O Transtorno do Espectro Autista (TEA) é uma condição do neurodesenvolvimento caracterizada por déficits na comunicação social e comportamentos restritos e repetitivos. A sua natureza altamente heterogênea manifesta-se em variabilidade clínica, habilidades cognitivas e linguísticas, e na presença de comorbidades como o Transtorno do Déficit de Atenção com Hiperatividade (TDAH) e a ansiedade. Um estudo recente investigou a frequência e o impacto clínico da coocorrência de sintomas de TDAH e ansiedade em indivíduos com TEA. Os achados sugerem que essas comorbidades não só são comuns, mas também estão associadas a uma apresentação clínica mais complexa e a deficiências significativas no funcionamento adaptativo.
O estudo incluiu 260 participantes com diagnóstico de TEA e idade média de 7 anos e 5 meses. A frequência de sintomas de TDAH clinicamente elevados, conforme relatado pelos pais, foi de 62,7%, enquanto a de sintomas de ansiedade foi de 44,6%. Ambas as taxas foram significativamente mais altas do que as encontradas em amostras de populações não-clínicas. A coocorrência de ambos os transtornos também foi notável, com 53% dos participantes com sintomas de TDAH apresentando também sintomas de ansiedade, quase o dobro da frequência observada naqueles com TEA sem TDAH.
A presença dessas comorbidades influencia negativamente a apresentação clínica do TEA. Os participantes com TEA e sintomas de TDAH e/ou ansiedade apresentaram sintomas autistas mais severos em comparação com o grupo de TEA sem comorbidades, conforme os relatos dos pais. No entanto, essa diferença não foi observada nas avaliações profissionais, o que sugere um possível viés no relato dos pais, que podem perceber os sintomas do TEA como mais severos devido às dificuldades adicionais impostas pelo TDAH e pela ansiedade.
As comorbidades têm um impacto direto nas habilidades adaptativas, que são cruciais para o funcionamento diário, a socialização e a comunicação. A presença de sintomas de TDAH em crianças com TEA foi associada a maiores deficiências nas habilidades adaptativas de socialização. Além disso, o grupo com TEA, TDAH e ansiedade simultaneamente apresentou as maiores deficiências nas habilidades adaptativas de vida diária. Curiosamente, apenas a severidade dos sintomas de desatenção, e não a hiperatividade/impulsividade ou a ansiedade, foi um preditor significativo de um funcionamento adaptativo geral mais baixo, além de outros fatores como a idade e as habilidades cognitivas.
A pesquisa também identificou preditores específicos para cada comorbidade:
Desatenção: Ser do sexo feminino e ter pontuações mais baixas em habilidades adaptativas foram os maiores preditores de maior severidade da desatenção.

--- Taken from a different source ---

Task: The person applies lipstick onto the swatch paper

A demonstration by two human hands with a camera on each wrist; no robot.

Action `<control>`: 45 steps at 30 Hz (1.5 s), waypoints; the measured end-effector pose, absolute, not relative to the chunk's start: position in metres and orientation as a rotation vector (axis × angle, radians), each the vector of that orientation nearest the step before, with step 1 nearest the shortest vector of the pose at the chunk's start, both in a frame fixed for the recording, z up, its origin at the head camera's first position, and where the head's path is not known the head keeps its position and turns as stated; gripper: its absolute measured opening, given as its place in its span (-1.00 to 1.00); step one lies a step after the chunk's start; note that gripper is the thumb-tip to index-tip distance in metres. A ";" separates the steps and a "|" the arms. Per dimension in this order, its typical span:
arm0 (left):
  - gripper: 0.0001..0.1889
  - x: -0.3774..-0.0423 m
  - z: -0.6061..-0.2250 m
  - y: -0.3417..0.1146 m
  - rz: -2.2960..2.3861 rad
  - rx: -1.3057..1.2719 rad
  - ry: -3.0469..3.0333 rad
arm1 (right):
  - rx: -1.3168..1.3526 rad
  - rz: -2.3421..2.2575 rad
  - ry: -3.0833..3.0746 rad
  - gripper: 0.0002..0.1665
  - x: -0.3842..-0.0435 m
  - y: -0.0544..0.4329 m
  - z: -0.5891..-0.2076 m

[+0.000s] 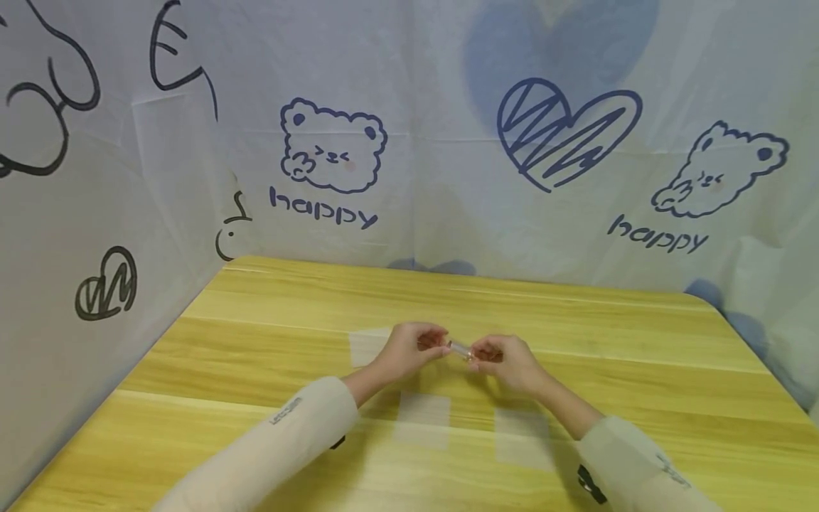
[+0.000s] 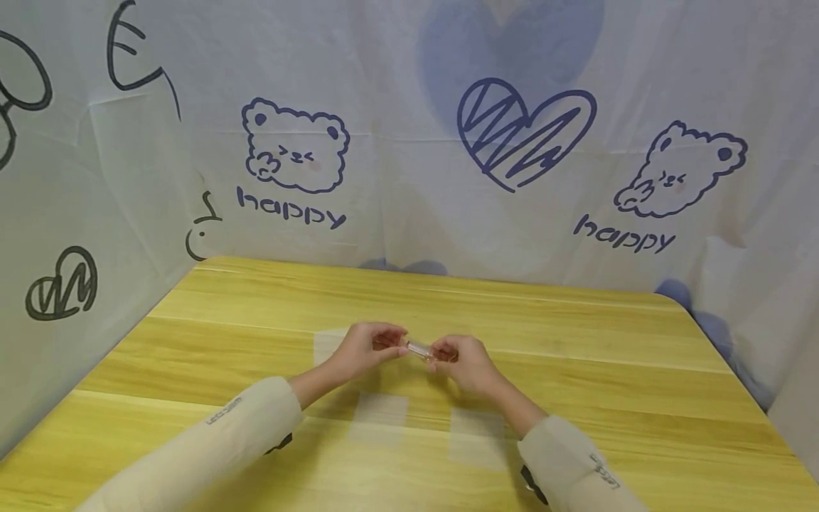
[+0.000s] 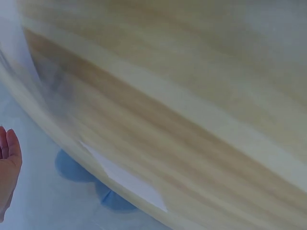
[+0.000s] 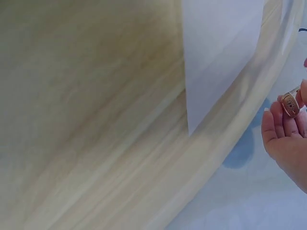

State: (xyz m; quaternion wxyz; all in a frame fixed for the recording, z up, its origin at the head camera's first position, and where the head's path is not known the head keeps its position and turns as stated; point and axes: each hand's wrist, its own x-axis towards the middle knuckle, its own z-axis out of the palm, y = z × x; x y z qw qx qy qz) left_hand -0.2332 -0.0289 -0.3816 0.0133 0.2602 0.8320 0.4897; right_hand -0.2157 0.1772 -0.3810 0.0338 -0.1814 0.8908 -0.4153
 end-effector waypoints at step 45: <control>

Hiperatividade/Impulsividade: Ser mais velho e ter habilidades cognitivas mais desenvolvidas e sintomas de comportamento repetitivo e restrito mais severos foram os maiores preditores de maior severidade de hiperatividade/impulsividade.

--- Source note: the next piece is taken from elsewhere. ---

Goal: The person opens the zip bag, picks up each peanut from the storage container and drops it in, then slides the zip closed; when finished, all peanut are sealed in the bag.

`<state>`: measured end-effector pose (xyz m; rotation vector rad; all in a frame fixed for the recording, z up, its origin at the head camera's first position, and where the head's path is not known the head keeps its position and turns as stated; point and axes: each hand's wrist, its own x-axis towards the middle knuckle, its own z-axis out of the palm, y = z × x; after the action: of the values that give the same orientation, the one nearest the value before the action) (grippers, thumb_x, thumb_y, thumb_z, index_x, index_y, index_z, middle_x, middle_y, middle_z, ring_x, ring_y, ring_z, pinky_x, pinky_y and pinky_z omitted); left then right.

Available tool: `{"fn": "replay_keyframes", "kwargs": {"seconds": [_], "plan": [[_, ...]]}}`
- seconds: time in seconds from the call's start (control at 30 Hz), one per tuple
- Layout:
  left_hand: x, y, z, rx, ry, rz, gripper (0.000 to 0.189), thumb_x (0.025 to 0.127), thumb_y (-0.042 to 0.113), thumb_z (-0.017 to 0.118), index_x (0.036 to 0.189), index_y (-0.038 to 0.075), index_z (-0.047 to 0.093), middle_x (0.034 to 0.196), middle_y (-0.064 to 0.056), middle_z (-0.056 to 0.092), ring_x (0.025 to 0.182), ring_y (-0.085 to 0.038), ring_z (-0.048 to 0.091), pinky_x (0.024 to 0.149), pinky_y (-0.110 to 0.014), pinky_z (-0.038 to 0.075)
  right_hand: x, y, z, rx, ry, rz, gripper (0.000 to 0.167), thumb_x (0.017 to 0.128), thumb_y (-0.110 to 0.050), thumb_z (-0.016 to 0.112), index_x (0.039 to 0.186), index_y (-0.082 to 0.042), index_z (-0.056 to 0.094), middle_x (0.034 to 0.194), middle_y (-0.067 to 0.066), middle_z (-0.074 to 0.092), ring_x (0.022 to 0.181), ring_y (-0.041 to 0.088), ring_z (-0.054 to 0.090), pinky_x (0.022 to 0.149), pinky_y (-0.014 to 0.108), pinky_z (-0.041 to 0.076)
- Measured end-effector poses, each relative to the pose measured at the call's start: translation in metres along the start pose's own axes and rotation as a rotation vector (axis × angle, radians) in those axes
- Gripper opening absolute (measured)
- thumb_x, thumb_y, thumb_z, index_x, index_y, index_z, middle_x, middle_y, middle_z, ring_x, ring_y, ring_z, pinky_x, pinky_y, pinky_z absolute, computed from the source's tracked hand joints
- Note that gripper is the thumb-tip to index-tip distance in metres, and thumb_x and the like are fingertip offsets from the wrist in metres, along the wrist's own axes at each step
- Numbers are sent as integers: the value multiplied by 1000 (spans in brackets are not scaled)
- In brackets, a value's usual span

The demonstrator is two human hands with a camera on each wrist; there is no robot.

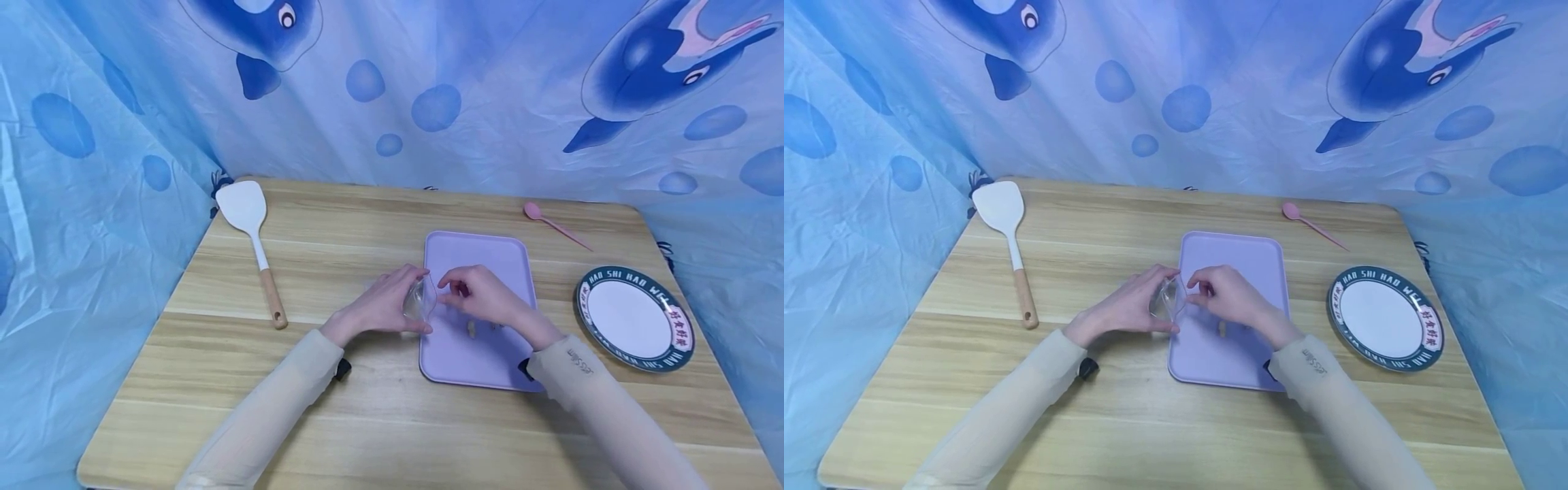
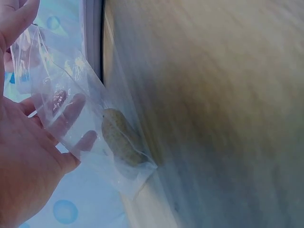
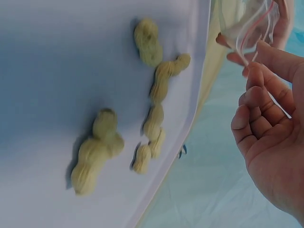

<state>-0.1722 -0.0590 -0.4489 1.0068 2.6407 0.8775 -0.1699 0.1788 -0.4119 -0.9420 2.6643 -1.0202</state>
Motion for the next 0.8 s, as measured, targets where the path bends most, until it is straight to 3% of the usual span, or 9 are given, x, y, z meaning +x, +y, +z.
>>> {"fn": "replay_keyframes", "kwargs": {"seconds": [0.37,0.8], "plan": [[-1,1,0,-2,7,-4,104,70,55,85,151,11,37,140,-4,49,126,-18,49,110,-49,33,-23,24,-25,-13,110,-37,16,82,1,79,97,1,73,76,-2,62,66,13,54,59,26,46],[-3,1,-2,1,3,-17,106,70,55,86,152,12,35,141,-4,49,124,-17,50,110,-48,32,-65,52,-48,-87,73,131,22,84,-6,80,104,-1,73,92,5,67,82,18,59,69,35,51]]}}
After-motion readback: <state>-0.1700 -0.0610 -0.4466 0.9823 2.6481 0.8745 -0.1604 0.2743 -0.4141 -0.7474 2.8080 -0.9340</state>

Ansiedade: Ser mais velho e ter deficiências sociais mais severas foram os maiores preditores de ansiedade.
Em conclusão, os achados enfatizam a importância do diagnóstico precoce de TDAH e ansiedade em crianças com TEA. A alta frequência de coocorrência e o impacto negativo dessas comorbidades no funcionamento adaptativo e na severidade percebida do TEA tornam imperativa a avaliação desses sintomas durante o processo de diagnóstico. A identificação e a intervenção precoces podem mitigar os efeitos negativos no desenvolvimento da criança, melhorando seu resultado a longo prazo.
Referência:
Avni, E., Ben-Itzchak, E. & Zachor, D. A. The Presence of Comorbid ADHD and Anxiety Symptoms in Autism Spectrum Disorder: Clinical Presentation and Predictors. Front. Psychiatry 9, 717 (2018).